By Lauren Zumbach / Chicago Tribune

The hedge fund run by Sears CEO Edward Lampert issued its strongest warning to date that the retailer must “immediately” take steps to right itself, calling on the company to restructure debt and sell off assets.

Lampert’s ESL Investments wants Hoffman Estates-based Sears Holdings Corp. to restructure more than $1 billion in debt and sell about $1.5 billion in real estate and about $1.75 billion other assets, including the company’s popular Kenmore appliance brand, according to a proposal made public in a regulatory filing Monday.

ESL offered to buy Kenmore and certain other divisions of the retailer’s business in April. But the latest proposal is broader and pushes the company to act more quickly in the face of “significant near-term liquidity constraints,” including a $134 million debt payment due next month.

Sears said it had received ESL’s proposal and directed the company’s management and advisers to work with the hedge fund. A board committee already negotiating with ESL on the proposal to buy Kenmore will review the proposed real estate deal, Sears said.

Sears has lost more than $11 billion since 2011 and has struggled to win back shoppers. The company closed hundreds of Sears and Kmart stores and sold pieces of its business, including the Craftsman tools brand.
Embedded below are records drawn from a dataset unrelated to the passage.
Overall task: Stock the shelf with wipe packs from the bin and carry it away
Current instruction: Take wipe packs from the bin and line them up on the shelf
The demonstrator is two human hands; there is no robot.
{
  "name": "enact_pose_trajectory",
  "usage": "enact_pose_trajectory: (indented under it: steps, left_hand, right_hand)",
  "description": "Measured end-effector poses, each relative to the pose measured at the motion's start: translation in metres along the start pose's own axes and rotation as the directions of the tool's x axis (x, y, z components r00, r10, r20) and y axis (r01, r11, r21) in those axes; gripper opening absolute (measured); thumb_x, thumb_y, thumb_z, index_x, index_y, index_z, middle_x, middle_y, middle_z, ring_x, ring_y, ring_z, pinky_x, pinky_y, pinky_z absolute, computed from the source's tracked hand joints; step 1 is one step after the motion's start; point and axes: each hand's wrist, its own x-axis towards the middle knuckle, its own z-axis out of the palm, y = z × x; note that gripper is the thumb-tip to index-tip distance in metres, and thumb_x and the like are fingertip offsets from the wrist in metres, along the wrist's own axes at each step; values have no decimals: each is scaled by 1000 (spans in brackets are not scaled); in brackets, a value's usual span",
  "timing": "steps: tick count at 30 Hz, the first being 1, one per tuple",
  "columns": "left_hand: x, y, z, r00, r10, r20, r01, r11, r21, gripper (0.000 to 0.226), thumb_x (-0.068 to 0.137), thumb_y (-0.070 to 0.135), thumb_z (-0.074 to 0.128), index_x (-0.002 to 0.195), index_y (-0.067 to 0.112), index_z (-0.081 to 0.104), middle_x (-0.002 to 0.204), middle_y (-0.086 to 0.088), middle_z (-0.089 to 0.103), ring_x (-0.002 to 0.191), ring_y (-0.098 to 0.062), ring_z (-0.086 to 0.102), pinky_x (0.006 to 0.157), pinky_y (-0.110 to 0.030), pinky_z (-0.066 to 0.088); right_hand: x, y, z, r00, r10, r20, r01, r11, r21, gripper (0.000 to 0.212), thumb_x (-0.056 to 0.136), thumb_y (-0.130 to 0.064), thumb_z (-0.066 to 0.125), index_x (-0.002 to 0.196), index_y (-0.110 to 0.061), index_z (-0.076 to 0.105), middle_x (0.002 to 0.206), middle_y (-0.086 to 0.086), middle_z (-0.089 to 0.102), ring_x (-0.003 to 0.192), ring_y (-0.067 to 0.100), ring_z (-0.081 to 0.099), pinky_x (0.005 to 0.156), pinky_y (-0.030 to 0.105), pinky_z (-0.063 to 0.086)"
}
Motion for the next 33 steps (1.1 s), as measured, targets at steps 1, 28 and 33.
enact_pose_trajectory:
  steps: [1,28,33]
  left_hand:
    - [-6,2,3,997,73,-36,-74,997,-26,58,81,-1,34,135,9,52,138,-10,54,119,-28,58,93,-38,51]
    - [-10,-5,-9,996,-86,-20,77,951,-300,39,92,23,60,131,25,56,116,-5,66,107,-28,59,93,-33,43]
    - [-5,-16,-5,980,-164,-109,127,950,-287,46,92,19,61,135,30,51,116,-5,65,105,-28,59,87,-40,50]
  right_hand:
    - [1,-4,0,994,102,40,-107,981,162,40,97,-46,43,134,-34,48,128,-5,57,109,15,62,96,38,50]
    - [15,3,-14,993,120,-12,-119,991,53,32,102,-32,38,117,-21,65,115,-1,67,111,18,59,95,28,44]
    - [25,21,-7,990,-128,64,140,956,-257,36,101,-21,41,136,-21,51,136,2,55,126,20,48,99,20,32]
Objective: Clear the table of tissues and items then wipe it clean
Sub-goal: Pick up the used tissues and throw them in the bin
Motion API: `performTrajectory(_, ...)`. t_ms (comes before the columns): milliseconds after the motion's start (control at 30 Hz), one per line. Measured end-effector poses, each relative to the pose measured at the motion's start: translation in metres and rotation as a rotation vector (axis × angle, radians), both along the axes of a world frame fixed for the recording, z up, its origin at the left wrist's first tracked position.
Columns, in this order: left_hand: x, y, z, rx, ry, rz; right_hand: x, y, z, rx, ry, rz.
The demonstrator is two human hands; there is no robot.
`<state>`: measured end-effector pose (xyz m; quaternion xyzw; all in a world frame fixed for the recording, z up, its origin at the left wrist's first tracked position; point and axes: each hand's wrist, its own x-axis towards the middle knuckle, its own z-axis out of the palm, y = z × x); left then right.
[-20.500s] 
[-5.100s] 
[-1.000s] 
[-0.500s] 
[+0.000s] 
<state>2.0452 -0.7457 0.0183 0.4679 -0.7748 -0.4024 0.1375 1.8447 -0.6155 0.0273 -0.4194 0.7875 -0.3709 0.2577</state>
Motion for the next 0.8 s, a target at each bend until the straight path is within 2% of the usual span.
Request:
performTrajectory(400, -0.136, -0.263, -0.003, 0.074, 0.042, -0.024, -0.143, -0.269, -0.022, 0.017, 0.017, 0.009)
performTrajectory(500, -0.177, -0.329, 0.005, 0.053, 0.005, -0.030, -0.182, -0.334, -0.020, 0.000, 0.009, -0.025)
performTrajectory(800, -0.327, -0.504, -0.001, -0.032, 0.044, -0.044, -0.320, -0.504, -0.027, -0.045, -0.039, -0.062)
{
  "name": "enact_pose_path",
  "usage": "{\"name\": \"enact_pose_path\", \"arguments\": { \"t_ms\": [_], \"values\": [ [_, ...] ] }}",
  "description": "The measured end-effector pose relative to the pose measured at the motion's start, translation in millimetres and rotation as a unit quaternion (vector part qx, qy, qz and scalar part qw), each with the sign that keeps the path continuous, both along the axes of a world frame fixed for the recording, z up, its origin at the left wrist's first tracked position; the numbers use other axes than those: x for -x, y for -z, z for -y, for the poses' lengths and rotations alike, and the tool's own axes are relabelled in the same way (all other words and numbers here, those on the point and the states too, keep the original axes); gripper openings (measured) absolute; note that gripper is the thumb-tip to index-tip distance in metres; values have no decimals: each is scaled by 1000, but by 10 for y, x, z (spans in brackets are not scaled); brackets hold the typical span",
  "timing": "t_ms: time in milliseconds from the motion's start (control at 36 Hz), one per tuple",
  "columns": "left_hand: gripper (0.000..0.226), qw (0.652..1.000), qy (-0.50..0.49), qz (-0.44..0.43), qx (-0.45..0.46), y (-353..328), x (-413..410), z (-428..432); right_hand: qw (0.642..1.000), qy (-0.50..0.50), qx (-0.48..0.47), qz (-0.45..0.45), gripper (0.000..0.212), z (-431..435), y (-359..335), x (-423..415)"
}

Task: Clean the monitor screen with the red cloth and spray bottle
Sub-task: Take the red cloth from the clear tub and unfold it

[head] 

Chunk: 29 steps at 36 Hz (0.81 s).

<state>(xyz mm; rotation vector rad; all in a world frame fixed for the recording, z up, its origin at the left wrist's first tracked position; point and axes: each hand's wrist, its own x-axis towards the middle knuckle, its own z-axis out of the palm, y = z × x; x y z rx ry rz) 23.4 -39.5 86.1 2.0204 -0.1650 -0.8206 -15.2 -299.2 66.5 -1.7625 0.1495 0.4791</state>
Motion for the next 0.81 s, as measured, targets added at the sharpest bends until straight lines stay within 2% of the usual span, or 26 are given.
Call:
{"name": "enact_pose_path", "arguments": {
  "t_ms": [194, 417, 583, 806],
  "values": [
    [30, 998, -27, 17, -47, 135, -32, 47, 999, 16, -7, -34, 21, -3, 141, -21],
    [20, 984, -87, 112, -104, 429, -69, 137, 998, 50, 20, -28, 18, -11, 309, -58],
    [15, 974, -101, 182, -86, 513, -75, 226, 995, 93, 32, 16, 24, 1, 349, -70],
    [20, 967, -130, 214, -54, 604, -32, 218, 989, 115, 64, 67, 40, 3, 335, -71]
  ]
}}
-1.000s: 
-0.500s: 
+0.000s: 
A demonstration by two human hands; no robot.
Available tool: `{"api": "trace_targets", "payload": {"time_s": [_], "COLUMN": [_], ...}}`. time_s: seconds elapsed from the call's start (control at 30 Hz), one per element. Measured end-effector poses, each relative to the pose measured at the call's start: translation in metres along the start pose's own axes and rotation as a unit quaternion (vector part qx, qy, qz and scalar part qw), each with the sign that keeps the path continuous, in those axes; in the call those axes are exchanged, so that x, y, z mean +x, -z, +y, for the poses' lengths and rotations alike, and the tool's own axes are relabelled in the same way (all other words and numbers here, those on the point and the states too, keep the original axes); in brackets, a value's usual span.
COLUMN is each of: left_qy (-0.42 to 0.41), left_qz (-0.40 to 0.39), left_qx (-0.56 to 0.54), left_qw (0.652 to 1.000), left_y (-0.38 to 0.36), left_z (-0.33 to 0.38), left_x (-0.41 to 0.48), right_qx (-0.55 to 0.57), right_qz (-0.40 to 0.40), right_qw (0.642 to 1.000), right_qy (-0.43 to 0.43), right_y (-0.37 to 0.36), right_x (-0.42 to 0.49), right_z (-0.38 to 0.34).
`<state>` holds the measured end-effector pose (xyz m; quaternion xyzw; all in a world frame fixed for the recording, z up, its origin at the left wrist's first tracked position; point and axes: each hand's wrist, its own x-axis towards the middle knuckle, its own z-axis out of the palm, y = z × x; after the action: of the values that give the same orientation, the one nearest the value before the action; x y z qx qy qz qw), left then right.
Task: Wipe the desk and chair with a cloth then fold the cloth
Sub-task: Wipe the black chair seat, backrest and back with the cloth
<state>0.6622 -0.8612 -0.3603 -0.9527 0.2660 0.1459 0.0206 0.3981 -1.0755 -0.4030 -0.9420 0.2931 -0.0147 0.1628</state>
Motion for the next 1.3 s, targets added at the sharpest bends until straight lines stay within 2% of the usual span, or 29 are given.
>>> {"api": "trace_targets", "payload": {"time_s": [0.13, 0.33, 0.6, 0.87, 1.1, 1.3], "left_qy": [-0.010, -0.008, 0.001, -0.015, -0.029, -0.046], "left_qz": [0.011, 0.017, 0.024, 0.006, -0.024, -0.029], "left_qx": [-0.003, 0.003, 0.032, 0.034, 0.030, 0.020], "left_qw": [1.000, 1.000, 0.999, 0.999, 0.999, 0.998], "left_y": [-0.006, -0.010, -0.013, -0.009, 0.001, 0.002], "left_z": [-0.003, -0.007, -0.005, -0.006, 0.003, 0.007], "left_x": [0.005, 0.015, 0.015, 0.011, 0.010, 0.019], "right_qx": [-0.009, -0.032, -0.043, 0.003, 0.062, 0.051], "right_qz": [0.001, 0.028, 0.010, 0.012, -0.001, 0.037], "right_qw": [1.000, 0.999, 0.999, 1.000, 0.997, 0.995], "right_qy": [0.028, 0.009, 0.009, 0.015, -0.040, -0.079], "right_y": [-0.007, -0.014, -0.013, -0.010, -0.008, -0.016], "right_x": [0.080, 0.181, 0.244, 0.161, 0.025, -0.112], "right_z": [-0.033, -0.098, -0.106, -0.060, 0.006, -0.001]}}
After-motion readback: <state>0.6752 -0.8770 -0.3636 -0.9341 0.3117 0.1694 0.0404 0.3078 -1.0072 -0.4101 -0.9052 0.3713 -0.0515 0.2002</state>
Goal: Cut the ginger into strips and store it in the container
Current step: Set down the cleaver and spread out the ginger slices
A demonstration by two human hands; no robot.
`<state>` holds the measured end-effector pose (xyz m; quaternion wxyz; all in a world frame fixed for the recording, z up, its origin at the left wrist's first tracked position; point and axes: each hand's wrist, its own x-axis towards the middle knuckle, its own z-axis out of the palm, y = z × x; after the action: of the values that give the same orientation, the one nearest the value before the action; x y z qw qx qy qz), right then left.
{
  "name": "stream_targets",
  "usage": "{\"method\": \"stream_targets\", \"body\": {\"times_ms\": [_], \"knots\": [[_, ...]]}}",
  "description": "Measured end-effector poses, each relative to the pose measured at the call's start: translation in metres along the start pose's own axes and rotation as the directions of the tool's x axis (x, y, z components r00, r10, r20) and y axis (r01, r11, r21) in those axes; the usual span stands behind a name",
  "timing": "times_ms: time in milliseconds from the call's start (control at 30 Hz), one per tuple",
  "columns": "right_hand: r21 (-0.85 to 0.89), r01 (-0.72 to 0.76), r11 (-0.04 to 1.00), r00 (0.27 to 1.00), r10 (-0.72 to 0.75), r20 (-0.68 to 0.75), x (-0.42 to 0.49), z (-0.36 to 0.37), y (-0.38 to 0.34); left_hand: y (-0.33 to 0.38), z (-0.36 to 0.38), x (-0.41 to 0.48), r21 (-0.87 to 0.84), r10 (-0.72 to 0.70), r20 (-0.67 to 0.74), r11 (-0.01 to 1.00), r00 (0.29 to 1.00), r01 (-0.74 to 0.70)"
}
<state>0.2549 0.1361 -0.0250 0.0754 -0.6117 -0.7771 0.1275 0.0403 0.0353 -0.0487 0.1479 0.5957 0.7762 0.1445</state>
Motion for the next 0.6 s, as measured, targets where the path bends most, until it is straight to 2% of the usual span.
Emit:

It also sold more than 200 stores to real estate investment trust Seritage Growth Properties, in which Lampert holds a stake and serves as chairman of the board.

Sears, Roebuck & Co. was founded in the 1880s by Richard Warren Sears and Alvah Curtis Roebuck as a mail-order company selling watches. Sears was king of the U.S. shopping landscape for decades. Its catalog featured items from bicycles to sewing machines to houses. The company began opening stores in 1925 and expanded in malls from the 1950s to the ’70s.

Lampert acknowledged the company’s turnaround “has taken far longer than we expected” in a blog post on the company website after Sears reported its second quarter earnings earlier this month.

He wrote that he still thinks Sears can get back to profitability as a smaller company, but “this can only happen with the cooperation of our various stakeholders and with the monetization of further assets that can be reinvigorated independently and without the financial constraints of Sears Holdings.”